We can’t figure out the length of that line without a ruler. If we add a couple more lines, however:

…now things become much easier. The horizontal line goes from (10, 5) to (25, 5), so it’s obvious that its length is (25 – 10 =) 15 units. The vertical line goes from (25, 5) to (25, -5), so again its length is obvious: 10 units.

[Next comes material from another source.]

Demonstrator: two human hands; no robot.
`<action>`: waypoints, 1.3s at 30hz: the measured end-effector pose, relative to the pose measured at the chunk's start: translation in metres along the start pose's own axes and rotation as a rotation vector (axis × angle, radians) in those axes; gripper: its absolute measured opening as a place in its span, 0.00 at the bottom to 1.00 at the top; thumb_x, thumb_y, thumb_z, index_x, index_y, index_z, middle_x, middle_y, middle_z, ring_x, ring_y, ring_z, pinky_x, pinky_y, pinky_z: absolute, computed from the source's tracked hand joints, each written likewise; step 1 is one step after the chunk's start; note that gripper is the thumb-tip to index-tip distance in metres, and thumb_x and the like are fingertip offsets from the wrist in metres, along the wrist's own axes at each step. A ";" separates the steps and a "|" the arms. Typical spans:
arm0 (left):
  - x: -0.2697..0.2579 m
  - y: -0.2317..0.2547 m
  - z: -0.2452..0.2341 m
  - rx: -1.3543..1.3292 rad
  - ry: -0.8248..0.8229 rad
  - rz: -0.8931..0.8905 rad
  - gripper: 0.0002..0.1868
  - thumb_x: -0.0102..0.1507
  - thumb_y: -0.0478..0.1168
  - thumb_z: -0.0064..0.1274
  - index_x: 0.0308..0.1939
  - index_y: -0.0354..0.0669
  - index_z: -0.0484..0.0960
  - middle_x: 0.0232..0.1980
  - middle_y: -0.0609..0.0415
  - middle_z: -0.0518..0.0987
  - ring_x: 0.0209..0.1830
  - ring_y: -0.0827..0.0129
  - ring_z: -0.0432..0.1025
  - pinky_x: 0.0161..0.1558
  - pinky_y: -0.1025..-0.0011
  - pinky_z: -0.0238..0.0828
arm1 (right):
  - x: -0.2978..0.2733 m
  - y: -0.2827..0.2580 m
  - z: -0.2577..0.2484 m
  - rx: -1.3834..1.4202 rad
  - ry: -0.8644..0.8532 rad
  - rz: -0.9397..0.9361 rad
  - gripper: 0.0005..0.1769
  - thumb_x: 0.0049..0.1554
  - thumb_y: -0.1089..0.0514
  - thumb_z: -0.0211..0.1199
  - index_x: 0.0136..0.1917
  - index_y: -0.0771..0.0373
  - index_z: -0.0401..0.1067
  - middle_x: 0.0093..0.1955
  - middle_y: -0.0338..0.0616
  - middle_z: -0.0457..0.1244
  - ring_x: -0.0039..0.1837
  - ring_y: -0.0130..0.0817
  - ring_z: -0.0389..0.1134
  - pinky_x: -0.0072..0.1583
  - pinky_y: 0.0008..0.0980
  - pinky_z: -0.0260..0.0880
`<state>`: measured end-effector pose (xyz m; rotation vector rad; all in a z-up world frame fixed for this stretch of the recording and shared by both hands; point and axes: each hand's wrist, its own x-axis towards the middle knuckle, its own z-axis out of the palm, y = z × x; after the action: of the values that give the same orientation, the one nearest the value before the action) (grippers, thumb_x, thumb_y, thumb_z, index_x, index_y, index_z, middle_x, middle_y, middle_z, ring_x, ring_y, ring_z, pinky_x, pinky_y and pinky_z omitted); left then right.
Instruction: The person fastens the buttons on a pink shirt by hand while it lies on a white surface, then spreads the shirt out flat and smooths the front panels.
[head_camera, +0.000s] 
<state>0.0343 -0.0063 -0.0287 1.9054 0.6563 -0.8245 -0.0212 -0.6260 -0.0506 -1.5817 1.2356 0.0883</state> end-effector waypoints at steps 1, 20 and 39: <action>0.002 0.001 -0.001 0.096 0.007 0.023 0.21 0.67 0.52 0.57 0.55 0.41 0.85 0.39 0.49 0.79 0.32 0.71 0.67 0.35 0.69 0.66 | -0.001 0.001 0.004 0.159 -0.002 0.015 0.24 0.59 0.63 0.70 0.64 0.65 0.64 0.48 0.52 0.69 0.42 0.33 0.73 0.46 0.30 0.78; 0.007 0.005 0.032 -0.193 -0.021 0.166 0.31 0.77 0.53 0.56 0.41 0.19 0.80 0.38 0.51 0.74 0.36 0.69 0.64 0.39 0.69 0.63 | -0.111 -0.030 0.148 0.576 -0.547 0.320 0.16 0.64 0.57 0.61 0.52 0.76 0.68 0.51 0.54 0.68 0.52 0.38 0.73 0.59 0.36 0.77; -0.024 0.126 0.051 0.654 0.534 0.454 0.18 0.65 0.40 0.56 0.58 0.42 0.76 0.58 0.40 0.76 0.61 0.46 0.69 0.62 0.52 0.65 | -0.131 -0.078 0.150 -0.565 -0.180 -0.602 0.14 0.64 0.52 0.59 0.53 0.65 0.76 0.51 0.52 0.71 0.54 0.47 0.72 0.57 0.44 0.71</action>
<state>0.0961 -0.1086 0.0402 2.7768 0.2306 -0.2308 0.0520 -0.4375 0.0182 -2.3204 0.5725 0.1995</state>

By changing this so that we only had to work in one dimension (either width or height), we made things very simple for ourselves. Now we can make things even simpler by removing everything except the lines:

Have you ever used Pythagoras’ theorem? It’s one of those stereotypical things they use on TV to make a character sound smart, so you’ve probably heard it even if you don’t know what it means:

The square of the hypotenuse of a right-angled triangle is equal to the sum of the squares of the other two sides.

That’s needlessly complicated; less so if you know that hypotenuse just means longest side.

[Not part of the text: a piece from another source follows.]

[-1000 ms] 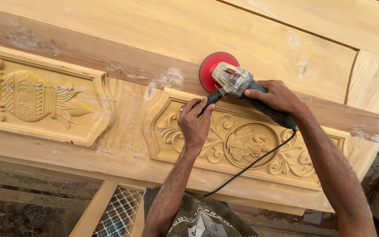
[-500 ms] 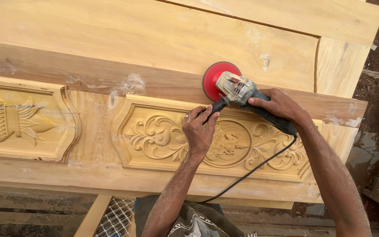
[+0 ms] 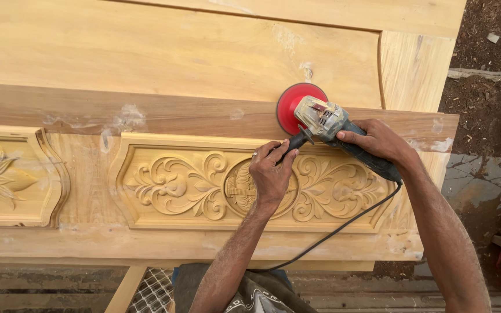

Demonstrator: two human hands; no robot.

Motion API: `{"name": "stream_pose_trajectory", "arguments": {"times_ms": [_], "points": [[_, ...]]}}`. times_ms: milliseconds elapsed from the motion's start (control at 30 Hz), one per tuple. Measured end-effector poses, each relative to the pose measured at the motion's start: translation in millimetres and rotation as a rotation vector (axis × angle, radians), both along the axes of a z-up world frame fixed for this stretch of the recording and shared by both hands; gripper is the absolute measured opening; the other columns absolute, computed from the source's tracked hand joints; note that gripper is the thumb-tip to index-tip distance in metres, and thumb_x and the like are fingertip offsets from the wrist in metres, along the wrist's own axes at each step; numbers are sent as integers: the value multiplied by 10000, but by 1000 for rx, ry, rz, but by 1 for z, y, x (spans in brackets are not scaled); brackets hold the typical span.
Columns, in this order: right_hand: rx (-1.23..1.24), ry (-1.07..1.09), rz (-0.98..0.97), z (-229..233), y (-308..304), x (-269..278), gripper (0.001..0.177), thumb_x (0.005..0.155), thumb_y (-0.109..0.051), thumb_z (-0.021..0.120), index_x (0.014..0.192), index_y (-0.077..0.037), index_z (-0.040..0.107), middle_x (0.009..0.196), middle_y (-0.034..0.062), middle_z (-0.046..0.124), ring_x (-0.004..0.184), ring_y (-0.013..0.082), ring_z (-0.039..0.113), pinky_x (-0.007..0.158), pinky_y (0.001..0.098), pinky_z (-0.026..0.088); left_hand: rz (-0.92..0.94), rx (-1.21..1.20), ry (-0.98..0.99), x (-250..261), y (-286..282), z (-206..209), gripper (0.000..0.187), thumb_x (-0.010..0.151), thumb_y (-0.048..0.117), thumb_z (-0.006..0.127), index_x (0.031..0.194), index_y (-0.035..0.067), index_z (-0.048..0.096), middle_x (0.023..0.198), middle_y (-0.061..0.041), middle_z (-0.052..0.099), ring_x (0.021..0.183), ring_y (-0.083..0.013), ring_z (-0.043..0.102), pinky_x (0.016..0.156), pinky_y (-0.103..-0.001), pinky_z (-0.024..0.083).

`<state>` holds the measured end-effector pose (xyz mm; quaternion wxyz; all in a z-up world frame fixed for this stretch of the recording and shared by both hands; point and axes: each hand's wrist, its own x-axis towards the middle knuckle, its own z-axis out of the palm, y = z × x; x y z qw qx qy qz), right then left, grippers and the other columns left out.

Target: The person uses a red orbital sander to smooth the surface of a large, ornately carved wooden panel. They move the sander systematically across the flat areas and around the raised floral and bird motifs, generating fine wood dust.

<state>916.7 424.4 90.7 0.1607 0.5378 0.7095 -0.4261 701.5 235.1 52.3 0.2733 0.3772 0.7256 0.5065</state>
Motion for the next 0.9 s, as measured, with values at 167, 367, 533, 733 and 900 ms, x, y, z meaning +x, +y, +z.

You can probably see where I’m going with this. We have a right-angled triangle, we know the lengths of the two shorter sides, and we want to find out the length of the hypotenuse.

So first we have to find “the sum of the squares of the other two sides”. That’s just 10-squared plus 15-squared, i.e. ( 10 * 10 ) + ( 15 * 15 ), so 100 + 225, which equals 325.

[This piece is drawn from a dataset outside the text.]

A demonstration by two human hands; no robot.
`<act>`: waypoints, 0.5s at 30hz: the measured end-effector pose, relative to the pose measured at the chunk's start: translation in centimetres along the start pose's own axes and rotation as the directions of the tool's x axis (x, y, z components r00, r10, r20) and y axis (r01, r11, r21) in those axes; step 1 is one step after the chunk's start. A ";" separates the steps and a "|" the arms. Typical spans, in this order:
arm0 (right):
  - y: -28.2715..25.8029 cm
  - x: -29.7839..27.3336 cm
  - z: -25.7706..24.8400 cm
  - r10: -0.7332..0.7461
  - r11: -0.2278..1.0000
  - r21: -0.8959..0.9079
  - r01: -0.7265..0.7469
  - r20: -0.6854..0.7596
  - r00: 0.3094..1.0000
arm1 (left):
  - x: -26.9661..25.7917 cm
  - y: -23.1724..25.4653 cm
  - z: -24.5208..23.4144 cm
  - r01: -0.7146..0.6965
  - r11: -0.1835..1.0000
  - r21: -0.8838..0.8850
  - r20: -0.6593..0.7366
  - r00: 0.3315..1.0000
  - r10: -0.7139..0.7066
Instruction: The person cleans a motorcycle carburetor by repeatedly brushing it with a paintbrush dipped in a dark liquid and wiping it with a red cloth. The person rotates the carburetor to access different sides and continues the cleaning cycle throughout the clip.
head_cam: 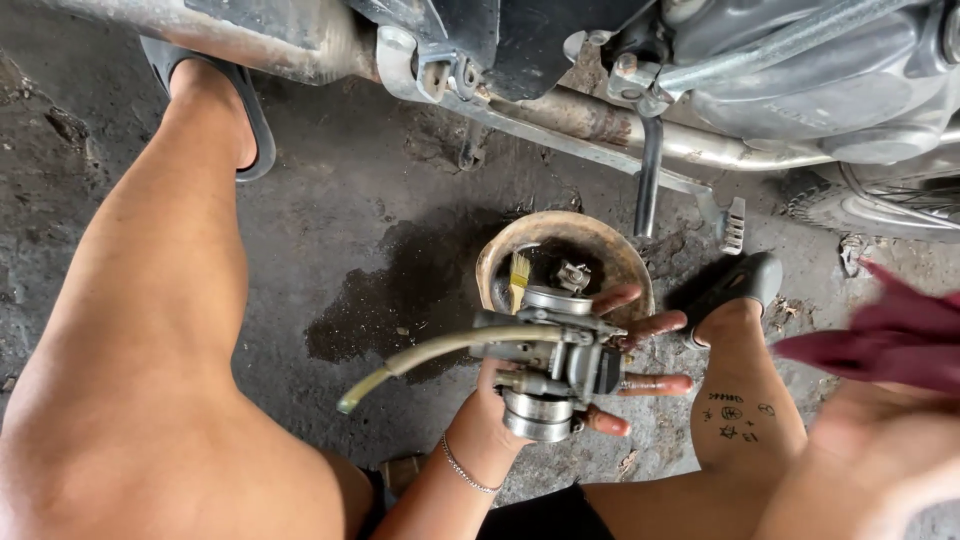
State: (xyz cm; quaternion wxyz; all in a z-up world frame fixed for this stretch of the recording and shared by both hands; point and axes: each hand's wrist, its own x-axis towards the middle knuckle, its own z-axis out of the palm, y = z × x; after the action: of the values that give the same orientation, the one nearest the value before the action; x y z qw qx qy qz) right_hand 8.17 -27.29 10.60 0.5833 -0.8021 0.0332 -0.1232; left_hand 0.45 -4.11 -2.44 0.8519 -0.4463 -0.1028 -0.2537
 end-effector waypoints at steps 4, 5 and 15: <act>0.7 -1.4 4.4 0.031 0.942 0.334 -0.003 -0.078 0.997 | -0.3 0.3 0.6 0.066 0.990 -0.122 0.037 0.997 -0.062; 2.8 -1.5 3.7 -0.145 0.930 0.360 0.078 0.161 0.976 | -0.5 0.2 1.0 0.031 0.996 -0.080 0.033 0.999 -0.029; 4.9 0.6 -0.1 -0.564 0.569 -0.583 0.580 0.237 0.791 | -0.6 0.8 1.1 -0.029 0.989 0.144 -0.033 0.999 0.034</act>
State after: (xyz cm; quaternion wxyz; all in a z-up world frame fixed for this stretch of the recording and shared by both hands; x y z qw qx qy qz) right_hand 9.19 -29.02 6.13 0.2098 -0.9171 -0.1957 -0.2767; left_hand 0.39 -2.63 -2.65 0.8874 -0.3808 -0.0988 -0.2402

That gives us “the square of the hypotenuse”, or the length-squared of the longest side. To get the actual length, we need to find the square-root of this. You can use a calculator for this, but I usually just Google sqrt(325). Either way, you get your answer: 18.03 units (to two decimal places).

Seems like a lot of work, but like I said, it can be compressed to a single line of code:

distance = Math.sqrt( ( firstObject.x - secondObject.x ) * ( firstObject.x - secondObject.x ) + ( firstObject.y - secondObject.y ) * ( firstObject.y - secondObject.y ) );

And of course you can put that in a function and use it over and over again. In fact, in AS3 you can use the built-in Point.distance() function to do just that.

It’s Hip to Be a Square

The slowest part of this function is the square root. It’s a lot slower to find the square root of something than it is to square it; perhaps that’s not surprising as squaring something is easy to do on paper, but square rooting is such a long and tedious process that it isn’t even taught in school.

When I say “slow” I’m talking in terms of milliseconds (or even less time) of course, so it doesn’t seem like a big deal. It becomes a problem when you have hundreds of these checks going on every tick, and every little bit of speed you can squeeze out of your game counts. Fortunately, in a lot of cases we can remove the need for a square-root entirely.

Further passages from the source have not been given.